_GOAL OF THE EXERCISE_. In full and word for word, copy the listing; no pictures belong in the copy.

_INFORMATION_.
——

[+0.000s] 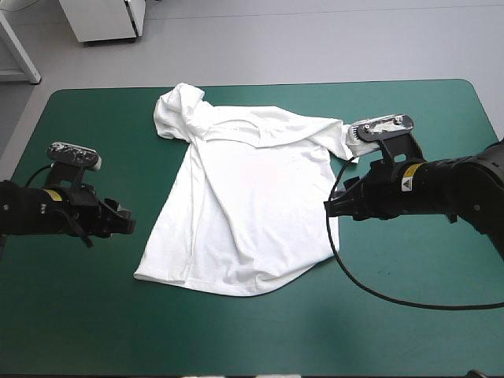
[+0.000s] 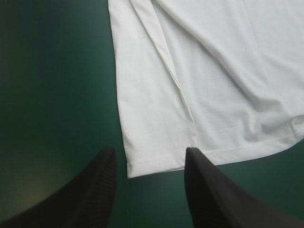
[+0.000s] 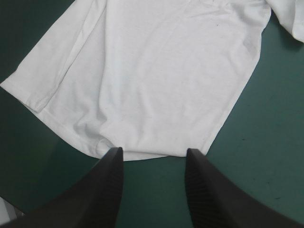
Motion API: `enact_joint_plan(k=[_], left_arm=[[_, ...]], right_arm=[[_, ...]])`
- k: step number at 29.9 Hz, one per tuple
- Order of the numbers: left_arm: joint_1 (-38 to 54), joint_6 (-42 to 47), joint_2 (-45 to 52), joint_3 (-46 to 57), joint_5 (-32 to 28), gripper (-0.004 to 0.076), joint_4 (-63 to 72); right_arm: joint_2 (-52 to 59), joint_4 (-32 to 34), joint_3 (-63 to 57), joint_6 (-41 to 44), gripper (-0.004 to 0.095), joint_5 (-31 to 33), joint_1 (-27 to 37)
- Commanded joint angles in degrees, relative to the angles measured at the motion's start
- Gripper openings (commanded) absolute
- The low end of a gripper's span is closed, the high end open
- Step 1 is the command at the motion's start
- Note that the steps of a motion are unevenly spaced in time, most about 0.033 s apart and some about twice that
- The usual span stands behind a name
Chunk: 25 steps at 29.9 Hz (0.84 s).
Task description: Fold the cloth
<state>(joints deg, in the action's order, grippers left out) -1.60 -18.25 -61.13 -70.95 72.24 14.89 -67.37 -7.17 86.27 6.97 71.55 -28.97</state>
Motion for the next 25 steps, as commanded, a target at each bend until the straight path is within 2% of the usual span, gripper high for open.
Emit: enact_joint_plan(k=[1, 4, 8, 14, 20, 25], left_arm=[[-0.2, 0.24, -3.09, -1.17, -1.39, 0.0333, 1.0], [-0.2, 0.84, -6.17, -0.25, -3.24, 0.0332, -0.22], [-0.2, 2.46, -10.12, 4.61, -2.25, 0.0332, -0.35], [-0.2, 3.15, -10.55, 15.6, -11.84, 0.0325, 0.44], [-0.2, 3.23, -12.59, 23.01, -17.21, 0.0325, 1.11], [-0.32, 3.23, -16.66, 25.15, -20.32, 0.0325, 2.27]], right_arm=[[0.17, -0.01, 0.79, 0.01, 0.0393, -1.76, -0.07], [-0.05, -0.14, 0.79, 0.01, 0.0393, -1.76, -0.07], [-0.42, 0.13, 0.79, 0.01, 0.0389, -1.76, -0.07], [-0.69, 2.12, 0.79, 0.01, 0.0389, -1.76, -0.07], [-1.7, 2.91, 0.79, 0.05, 0.0389, -1.76, -0.07], [-2.98, 2.91, 0.79, -0.17, 0.0389, -1.76, -0.07]])
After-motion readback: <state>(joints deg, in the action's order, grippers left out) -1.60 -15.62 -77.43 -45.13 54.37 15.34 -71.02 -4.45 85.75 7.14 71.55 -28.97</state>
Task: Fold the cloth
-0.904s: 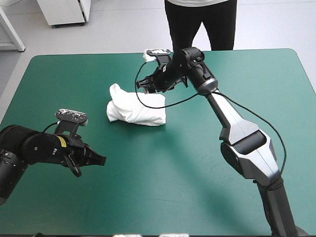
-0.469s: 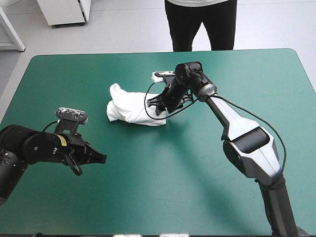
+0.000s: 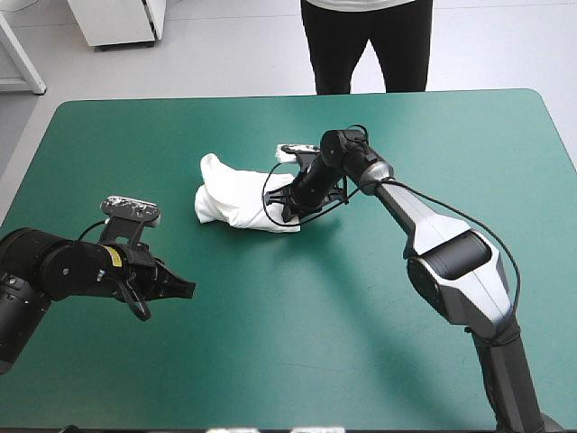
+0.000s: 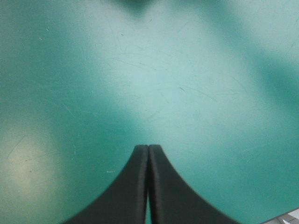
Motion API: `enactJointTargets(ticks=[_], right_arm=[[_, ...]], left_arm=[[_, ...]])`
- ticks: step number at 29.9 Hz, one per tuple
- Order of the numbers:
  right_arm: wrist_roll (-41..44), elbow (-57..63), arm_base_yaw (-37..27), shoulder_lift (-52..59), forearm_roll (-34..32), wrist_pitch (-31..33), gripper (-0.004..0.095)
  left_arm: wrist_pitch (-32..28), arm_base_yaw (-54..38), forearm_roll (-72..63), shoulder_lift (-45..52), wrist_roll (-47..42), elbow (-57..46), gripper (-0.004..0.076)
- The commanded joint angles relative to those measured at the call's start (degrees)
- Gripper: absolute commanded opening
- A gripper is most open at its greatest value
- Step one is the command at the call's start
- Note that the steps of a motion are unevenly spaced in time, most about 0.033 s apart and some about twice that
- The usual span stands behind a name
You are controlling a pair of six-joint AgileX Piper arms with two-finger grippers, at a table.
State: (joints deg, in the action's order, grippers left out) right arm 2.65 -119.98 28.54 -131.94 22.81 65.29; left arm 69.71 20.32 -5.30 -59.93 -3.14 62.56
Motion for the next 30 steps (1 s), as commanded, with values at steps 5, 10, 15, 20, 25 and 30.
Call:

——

_TASK RESPONSE_.
[+0.000s] 
[+0.000s] 
[+0.000s] 
Motion API: `enact_joint_plan(k=[_], left_arm=[[_, ...]], right_arm=[[_, ...]])`
- k: step number at 29.9 Hz, one per tuple
- Order of the numbers: left_arm: joint_1 (-38 to 54), joint_6 (-42 to 47), joint_2 (-45 to 52), joint_3 (-46 to 57), joint_5 (-32 to 28), gripper (-0.004 to 0.076), joint_4 (-63 to 72); right_arm: joint_2 (-52 to 59), joint_4 (-32 to 34), joint_3 (-63 to 57), joint_6 (-41 to 44), gripper (-0.004 to 0.095), joint_5 (-31 to 33), joint_1 (-27 to 37)
- Commanded joint angles in degrees, relative to the angles measured at the motion's start
- Gripper openings (commanded) absolute
- The low end of a gripper's span is closed, the high end open
- Step 1 is the command at the motion's start
- Note that the steps of a motion are unevenly spaced in time, most about 0.033 s apart and some about twice that
- The usual span stands behind a name
Chunk: 25 steps at 29.9 Hz (0.84 s).
Task description: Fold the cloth
<state>(joints deg, in the action's order, grippers left out) -1.60 -18.25 -61.13 -70.95 72.24 14.89 -67.37 -7.17 86.27 6.97 71.55 -28.97</state>
Motion for the next 25 steps, as commanded, a target at each bend until the straight path is within 2% of the usual span, gripper high for open.
Emit: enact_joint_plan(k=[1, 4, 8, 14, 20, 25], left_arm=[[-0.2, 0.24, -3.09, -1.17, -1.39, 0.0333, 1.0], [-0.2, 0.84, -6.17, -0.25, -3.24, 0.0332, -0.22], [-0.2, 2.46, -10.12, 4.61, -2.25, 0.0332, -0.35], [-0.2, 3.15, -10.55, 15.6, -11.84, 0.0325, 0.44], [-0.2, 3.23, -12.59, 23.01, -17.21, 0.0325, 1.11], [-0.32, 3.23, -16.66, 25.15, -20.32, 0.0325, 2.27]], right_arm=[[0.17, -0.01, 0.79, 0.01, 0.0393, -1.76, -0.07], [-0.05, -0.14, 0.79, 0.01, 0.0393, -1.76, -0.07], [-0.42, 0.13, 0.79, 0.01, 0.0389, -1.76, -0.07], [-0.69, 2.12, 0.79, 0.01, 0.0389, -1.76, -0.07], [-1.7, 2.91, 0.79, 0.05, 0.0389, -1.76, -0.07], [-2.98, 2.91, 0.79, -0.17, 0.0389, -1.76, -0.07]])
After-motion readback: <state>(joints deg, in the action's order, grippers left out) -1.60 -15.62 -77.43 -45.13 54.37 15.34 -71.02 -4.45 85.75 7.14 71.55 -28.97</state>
Task: Fold the cloth
-0.904s: 
-0.469s: 
+0.000s: 
+0.000s: 
Motion API: `enactJointTargets(ticks=[_], right_arm=[[_, ...]], left_arm=[[_, ...]])`
- ticks: step number at 29.9 Hz, one per tuple
- Order of the numbers:
  right_arm: wrist_roll (-41..44), elbow (-57..63), arm_base_yaw (-37..27), shoulder_lift (-52..59), forearm_roll (-34..32), wrist_pitch (-31..33), gripper (-0.004..0.095)
  left_arm: wrist_pitch (-32..28), arm_base_yaw (-54..38), forearm_roll (-72..63), shoulder_lift (-45..52), wrist_roll (-47..42), elbow (-57..46), gripper (-0.004..0.076)
- The commanded joint angles relative to those measured at the call's start (degrees)
- Gripper: absolute commanded opening
- A gripper is most open at its greatest value
- Step one is the command at the call's start
- Note that the steps of a motion are unevenly spaced in time, most about 0.033 s apart and some about twice that
- The usual span stands behind a name
You are controlling a pair of six-joint AgileX Piper arms with two-finger grippers, at a table.
State: (joints deg, in the action's order, grippers left out) right arm 2.65 -119.98 28.54 -131.94 22.81 65.29; left arm 69.71 20.32 -5.30 -59.93 -3.14 62.56
Motion for the next 30 steps (1 s), as commanded, with values at steps 5, 10, 15, 20, 25 and 30.
Call:

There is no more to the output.